### Work required
A word-for-word restatement of the listing is the only acceptable answer.

### Material provided

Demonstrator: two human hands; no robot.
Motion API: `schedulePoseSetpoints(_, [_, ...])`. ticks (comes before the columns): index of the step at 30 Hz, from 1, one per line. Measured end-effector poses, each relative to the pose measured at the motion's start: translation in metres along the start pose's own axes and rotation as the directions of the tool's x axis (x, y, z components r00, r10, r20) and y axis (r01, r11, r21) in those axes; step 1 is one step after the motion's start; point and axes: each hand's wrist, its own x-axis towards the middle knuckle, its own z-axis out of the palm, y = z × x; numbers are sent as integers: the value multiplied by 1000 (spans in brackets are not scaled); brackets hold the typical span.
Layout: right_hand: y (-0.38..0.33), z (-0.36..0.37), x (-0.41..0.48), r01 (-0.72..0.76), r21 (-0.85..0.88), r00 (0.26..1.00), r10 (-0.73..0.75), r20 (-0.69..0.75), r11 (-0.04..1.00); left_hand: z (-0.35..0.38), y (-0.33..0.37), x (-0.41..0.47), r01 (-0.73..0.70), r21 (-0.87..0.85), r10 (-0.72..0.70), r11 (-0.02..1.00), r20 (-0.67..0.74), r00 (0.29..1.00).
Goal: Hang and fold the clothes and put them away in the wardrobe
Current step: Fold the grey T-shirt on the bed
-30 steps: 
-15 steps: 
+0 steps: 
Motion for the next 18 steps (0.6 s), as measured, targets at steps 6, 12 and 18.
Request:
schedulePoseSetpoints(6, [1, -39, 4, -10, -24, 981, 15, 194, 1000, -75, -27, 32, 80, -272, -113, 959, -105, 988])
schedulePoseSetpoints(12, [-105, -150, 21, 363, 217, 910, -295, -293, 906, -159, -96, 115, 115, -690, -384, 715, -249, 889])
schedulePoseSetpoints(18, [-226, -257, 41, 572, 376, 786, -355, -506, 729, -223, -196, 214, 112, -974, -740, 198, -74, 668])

### Written solution
Demonstrator: two human hands; no robot.
Motion API: `schedulePoseSetpoints(_, [_, ...])`. ticks (comes before the columns): index of the step at 30 Hz, from 1, one per line. Measured end-effector poses, each relative to the pose measured at the motion's start: translation in metres along the start pose's own axes and rotation as the directions of the tool's x axis (x, y, z components r00, r10, r20) and y axis (r01, r11, r21) in those axes; step 1 is one step after the motion's start; point and axes: each hand's wrist, its own x-axis towards the middle knuckle, its own z-axis out of the palm, y = z × x; numbers are sent as integers: the value multiplied by 1000 (spans in brackets are not scaled); brackets hold the typical span.
Layout: right_hand: y (-0.38..0.33), z (-0.36..0.37), x (-0.41..0.48), r01 (-0.72..0.76), r21 (-0.85..0.88), r00 (0.26..1.00), r10 (-0.73..0.75), r20 (-0.69..0.75), r11 (-0.04..1.00); left_hand: z (-0.35..0.38), y (-0.33..0.37), x (-0.41..0.47), r01 (-0.73..0.70), r21 (-0.87..0.85), r10 (-0.72..0.70), r11 (-0.02..1.00), r20 (-0.67..0.74), r00 (0.29..1.00).
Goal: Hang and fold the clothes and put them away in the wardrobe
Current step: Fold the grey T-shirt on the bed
-30 steps: 
-15 steps: 
+0 steps: 
Motion for the next 18 steps (0.6 s), as measured, targets at steps 6, 12 and 18.
Request:
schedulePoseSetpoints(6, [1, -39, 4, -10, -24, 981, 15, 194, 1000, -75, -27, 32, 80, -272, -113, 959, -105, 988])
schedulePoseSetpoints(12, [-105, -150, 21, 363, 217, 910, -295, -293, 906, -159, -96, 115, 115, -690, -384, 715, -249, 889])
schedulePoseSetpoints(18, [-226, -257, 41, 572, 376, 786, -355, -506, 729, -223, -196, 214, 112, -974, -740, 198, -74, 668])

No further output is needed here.